JAY: As I wrote back in early December when the good news about my gaining entry to the BBWAA came my way, the baseball blogosphere owes a tremendous debt to Rob Neyer. When he began writing at ESPN in 1996, the Internet—to which most of us were attached via dial-up modems—was a relatively new medium, and something of a Wild West in terms of baseball content. His columns at ESPN helped bring the teachings of Bill James (for whom he was once an assistant) to a new audience, or in my case, an old audience that had sort of forgotten about James since he stopped publishing the annual Baseball Abstracts; in any case, it was a wider audience than the niche for which James had written, because the barrier to entry was so much lower than an $8 or $10 book.

Neyer's work would go onto become one of the main drivers of just about every early baseball blog that sprung up, mine included. Reading him inspired me to start The Futility Infielder, pointed me in the direction of Baseball Prospectus, and spurred hundreds if not thousands of questions that I and other bloggers used as a jumping-off point for our own inquiries. Topics such as the value of measuring players by OPS instead of batting average and RBI, or the idea that a Gold Glove winner may not be All That despite his reputation — those are subjects which Neyer wrote about frequently back in the day, and because he did, so did others. Today, those are fundamental concepts for anyone who aspiring to an informed conversation about baseball must understand. Almost singlehandedly, he raised the bar for intelligent discussion of the ol' ballgame in this new medium.

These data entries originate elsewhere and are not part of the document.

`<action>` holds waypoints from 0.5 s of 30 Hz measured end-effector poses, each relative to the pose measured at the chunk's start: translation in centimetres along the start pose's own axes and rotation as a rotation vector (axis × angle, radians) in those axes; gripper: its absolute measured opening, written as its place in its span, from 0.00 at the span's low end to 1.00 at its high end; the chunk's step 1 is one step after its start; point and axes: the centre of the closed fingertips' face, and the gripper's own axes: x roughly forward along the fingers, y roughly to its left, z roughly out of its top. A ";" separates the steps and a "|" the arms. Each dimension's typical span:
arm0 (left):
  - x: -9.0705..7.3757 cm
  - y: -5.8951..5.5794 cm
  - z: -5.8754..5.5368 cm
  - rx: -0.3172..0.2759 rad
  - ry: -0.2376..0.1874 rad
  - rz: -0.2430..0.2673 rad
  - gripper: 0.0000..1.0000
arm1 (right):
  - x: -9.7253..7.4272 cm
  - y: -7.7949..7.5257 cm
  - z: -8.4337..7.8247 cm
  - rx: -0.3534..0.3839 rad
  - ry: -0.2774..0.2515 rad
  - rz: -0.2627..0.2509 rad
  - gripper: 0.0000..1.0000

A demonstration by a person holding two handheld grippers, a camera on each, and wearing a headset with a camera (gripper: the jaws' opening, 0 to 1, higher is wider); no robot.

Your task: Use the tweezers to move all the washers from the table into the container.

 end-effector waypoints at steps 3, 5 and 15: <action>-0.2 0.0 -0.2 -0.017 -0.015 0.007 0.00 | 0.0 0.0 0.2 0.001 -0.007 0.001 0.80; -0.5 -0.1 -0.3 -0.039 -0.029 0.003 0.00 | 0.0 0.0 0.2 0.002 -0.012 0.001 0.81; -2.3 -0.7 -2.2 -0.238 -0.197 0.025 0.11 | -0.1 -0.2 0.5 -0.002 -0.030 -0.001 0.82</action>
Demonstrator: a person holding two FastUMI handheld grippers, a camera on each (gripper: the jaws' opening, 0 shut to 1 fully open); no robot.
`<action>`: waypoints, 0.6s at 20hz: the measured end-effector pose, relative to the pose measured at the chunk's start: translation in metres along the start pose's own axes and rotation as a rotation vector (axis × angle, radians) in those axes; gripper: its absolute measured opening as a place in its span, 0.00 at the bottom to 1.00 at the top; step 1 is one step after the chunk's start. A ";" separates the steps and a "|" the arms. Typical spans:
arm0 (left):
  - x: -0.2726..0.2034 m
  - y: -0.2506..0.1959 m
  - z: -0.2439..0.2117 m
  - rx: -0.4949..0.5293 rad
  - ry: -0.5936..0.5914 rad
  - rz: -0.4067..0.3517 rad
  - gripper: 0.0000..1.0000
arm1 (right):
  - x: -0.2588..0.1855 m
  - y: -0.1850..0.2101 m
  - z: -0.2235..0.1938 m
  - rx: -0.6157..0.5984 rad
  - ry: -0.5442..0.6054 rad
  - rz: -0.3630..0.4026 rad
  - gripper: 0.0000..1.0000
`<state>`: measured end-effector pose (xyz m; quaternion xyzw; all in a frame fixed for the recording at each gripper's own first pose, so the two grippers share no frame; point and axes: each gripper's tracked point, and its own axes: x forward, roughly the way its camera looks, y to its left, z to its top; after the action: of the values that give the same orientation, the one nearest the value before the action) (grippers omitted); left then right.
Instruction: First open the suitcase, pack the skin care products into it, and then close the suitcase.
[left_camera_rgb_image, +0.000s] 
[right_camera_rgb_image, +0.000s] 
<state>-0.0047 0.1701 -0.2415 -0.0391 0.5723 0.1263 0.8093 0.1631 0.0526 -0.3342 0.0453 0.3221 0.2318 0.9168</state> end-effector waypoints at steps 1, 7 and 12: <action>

As time went on, Neyer grew in stature and began focusing much of his energy on books; his columns more often highlighted the work of those he had inspired rather than his own research, and he spent stretches hidden behind the ESPN pay wall, which cut into his audience. He suffered the slings and arrows of an inherently conservative industry which wasn't always open to new ideas, and got a raw deal in his first attempt to join the BBWAA. Yet he not only survived, he thrived, and he has remained a major figure in this field because of his reach, his knowledge of so many areas ripe for discussion — history, stats, economics, roster dynamics, you name it — and his willingness to keep learning. A link from Rob Neyer has remained the gold standard in expanding a discussion beyond its original point of publication, because he could use his bully pulpit to direct thousands of readers in the general direction of those to whom he linked. I'm among the many who have benefited from his attention and his kind words more times than I can count, whether at FI, BP or here at the Pinstriped Bible, and for that, and for everything he's done to make Internet-based baseball content a sphere in which some of us can actually carve out a living, I'm eternally grateful. I wish him the best of luck in whatever new venue he finds itself, and I guarantee you I'll still be reading him.